» WHAT TO DO:
Run through the data and copy out every line that mentions the word "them".

» ENTRIES SHOWN:
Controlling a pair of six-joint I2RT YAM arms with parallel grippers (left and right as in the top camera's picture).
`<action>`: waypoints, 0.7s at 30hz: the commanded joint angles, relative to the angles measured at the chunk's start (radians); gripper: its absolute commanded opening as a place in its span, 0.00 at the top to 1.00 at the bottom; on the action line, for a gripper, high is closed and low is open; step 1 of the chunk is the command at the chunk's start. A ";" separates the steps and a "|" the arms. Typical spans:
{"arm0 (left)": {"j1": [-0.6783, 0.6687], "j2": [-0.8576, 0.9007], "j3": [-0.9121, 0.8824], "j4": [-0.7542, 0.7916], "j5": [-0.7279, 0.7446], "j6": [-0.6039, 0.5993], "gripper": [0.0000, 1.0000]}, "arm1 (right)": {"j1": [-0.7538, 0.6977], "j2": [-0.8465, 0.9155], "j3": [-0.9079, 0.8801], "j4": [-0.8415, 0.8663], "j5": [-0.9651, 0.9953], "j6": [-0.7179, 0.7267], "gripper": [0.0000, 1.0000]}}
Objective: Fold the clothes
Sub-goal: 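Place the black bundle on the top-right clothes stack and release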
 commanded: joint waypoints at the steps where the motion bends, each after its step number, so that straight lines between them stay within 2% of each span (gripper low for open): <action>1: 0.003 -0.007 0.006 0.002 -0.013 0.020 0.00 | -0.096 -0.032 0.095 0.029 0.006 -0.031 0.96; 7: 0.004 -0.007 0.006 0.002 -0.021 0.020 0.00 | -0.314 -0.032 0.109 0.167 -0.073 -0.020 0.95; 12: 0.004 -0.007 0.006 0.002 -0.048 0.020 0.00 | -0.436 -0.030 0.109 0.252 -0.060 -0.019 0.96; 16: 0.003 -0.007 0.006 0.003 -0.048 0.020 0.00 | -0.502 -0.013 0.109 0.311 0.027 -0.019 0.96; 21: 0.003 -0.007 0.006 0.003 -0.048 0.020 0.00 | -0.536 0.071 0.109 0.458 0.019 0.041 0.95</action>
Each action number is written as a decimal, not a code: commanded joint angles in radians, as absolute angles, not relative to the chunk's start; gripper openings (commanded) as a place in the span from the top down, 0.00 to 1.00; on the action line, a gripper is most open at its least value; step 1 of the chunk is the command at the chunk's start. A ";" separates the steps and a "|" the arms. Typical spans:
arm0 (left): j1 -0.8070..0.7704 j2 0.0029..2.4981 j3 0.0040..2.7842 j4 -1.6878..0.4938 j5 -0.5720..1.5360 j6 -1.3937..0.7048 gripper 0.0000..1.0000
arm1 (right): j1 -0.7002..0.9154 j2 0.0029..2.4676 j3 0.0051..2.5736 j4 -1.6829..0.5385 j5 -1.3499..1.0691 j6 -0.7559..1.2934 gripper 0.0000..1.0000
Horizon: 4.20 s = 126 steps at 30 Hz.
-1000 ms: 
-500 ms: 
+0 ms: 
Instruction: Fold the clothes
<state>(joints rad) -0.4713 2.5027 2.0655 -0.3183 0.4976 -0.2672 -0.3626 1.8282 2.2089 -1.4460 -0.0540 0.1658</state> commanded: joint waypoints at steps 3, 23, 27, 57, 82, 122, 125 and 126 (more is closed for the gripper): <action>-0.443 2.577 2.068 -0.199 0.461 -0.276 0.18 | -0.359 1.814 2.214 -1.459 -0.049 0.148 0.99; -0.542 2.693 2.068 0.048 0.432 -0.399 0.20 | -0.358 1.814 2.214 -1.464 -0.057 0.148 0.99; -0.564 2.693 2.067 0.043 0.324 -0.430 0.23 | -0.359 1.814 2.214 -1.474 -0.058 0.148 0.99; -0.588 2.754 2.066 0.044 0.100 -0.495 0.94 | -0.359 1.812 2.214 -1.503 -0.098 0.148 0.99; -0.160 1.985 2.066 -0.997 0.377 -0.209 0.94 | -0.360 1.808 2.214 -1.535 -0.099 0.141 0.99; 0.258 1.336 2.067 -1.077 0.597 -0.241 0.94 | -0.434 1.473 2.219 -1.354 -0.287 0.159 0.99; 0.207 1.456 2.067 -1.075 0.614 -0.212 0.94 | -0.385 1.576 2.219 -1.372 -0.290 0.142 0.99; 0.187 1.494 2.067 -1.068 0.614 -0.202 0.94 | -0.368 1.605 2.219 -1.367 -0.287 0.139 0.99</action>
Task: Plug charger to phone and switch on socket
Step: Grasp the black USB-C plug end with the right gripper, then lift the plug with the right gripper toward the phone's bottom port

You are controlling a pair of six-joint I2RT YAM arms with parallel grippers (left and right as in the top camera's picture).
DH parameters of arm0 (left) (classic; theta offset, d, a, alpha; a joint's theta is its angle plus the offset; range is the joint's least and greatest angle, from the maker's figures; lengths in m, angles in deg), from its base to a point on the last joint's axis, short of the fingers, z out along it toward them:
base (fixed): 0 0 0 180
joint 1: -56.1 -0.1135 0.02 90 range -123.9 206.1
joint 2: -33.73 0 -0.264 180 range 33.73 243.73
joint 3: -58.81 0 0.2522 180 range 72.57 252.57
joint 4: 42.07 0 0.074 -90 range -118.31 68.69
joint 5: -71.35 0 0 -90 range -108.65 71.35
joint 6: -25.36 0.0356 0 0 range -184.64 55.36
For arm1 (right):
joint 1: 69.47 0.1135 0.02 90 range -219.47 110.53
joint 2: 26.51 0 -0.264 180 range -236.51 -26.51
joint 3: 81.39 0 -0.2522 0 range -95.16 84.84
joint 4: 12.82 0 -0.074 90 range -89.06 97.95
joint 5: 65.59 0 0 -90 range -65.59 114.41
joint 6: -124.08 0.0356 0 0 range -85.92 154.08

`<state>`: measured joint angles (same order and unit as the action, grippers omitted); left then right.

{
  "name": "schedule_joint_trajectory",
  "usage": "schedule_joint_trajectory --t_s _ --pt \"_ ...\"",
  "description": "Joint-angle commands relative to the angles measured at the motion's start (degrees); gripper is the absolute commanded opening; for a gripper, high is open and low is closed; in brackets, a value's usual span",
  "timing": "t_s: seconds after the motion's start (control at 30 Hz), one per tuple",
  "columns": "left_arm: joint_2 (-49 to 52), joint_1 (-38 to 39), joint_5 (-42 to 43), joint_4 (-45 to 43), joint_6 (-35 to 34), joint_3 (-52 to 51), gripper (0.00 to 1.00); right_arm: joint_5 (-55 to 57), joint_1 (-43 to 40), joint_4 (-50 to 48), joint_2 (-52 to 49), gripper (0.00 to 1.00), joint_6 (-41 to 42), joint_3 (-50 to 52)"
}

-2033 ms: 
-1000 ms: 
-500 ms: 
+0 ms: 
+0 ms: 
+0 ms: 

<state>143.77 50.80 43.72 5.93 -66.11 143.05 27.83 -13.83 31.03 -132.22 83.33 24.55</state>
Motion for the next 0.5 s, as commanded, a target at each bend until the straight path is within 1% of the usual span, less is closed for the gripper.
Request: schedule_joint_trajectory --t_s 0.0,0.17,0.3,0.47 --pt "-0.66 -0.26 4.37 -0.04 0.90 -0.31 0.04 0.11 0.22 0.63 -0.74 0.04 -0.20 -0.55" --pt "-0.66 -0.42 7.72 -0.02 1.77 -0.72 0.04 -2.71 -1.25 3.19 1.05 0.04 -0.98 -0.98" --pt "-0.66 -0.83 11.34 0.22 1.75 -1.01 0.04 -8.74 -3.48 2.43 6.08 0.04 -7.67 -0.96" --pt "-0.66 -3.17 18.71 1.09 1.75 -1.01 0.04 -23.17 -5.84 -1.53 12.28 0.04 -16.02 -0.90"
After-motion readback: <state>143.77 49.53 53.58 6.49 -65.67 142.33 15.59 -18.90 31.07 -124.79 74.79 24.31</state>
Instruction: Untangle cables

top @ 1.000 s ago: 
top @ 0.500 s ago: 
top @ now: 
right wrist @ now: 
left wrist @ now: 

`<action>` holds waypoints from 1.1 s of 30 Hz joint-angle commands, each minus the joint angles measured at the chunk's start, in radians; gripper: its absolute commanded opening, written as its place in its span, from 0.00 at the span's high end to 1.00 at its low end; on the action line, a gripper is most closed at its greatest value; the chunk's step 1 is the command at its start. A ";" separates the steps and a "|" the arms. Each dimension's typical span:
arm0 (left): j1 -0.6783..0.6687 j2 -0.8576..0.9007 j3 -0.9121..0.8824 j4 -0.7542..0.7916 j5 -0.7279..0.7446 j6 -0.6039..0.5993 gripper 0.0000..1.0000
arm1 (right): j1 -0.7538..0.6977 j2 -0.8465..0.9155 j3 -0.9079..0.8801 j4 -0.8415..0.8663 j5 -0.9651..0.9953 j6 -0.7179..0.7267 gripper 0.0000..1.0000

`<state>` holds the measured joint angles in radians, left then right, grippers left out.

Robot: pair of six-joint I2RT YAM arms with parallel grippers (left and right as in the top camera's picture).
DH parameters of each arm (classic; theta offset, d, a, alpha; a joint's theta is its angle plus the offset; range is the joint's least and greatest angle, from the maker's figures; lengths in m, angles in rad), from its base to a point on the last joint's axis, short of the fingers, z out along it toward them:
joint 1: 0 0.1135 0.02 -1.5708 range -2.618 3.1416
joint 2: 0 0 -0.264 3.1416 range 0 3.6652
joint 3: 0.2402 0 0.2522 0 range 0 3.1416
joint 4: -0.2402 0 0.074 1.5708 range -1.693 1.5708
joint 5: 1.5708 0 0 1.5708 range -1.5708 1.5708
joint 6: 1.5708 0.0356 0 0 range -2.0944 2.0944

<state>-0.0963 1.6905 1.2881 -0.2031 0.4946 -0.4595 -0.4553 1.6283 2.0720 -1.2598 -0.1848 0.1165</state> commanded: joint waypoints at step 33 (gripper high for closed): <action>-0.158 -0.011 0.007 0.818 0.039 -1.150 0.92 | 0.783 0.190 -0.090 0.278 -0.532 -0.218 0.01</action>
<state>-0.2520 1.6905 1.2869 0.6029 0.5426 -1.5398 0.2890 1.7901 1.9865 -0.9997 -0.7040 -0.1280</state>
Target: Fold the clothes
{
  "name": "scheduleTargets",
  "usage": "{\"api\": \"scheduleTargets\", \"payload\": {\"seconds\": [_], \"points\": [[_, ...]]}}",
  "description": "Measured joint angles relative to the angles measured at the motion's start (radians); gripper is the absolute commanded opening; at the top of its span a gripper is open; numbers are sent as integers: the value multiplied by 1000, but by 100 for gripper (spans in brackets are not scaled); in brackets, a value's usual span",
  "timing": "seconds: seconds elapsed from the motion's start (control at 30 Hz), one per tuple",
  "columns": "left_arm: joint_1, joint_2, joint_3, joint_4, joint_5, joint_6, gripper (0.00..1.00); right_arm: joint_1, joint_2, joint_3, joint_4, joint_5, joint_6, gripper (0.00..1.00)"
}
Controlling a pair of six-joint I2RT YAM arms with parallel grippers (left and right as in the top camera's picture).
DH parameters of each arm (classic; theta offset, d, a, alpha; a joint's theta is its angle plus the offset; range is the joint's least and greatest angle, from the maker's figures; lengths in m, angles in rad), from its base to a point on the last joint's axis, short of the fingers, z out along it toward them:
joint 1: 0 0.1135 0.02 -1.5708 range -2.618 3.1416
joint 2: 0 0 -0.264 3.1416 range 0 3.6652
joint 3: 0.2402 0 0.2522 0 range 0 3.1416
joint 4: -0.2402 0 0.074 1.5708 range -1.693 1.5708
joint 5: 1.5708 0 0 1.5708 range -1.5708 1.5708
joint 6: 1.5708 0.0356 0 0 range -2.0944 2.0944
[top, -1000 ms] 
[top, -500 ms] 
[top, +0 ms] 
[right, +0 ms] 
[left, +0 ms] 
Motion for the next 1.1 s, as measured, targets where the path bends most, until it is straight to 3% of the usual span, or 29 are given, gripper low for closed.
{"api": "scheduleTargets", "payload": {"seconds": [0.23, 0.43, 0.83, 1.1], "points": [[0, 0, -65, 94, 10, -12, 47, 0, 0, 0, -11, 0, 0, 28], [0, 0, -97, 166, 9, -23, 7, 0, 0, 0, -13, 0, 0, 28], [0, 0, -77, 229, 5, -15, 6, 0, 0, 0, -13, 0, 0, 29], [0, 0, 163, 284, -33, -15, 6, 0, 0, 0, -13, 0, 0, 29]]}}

» OUTPUT FOR THIS EXERCISE:
 commanded: joint waypoints at the steps where the motion bends, each after its step number, so that straight lines between them stay within 2% of each span (gripper low for open): <action>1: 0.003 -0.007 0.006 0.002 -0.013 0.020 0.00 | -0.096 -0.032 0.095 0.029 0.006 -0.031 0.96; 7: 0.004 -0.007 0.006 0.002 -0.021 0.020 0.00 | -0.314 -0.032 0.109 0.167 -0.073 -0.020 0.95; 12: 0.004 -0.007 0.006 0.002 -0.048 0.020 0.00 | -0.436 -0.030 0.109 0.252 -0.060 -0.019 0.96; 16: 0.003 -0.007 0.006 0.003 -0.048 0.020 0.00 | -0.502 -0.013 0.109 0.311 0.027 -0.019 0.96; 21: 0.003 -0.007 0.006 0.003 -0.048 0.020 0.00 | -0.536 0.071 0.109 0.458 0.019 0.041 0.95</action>
DH parameters of arm0 (left) (classic; theta offset, d, a, alpha; a joint's theta is its angle plus the offset; range is the joint's least and greatest angle, from the maker's figures; lengths in m, angles in deg), from its base to a point on the last joint's axis, short of the fingers, z out along it toward them:
DH parameters of each arm (classic; theta offset, d, a, alpha; a joint's theta is its angle plus the offset; range is the joint's least and greatest angle, from the maker's figures; lengths in m, angles in rad), from its base to a point on the last joint's axis, short of the fingers, z out along it toward them:
DH parameters of each arm (classic; theta offset, d, a, alpha; a joint's theta is its angle plus the offset; range is the joint's least and greatest angle, from the maker's figures; lengths in m, angles in rad), from its base to a point on the last joint's axis, short of the fingers, z out along it toward them:

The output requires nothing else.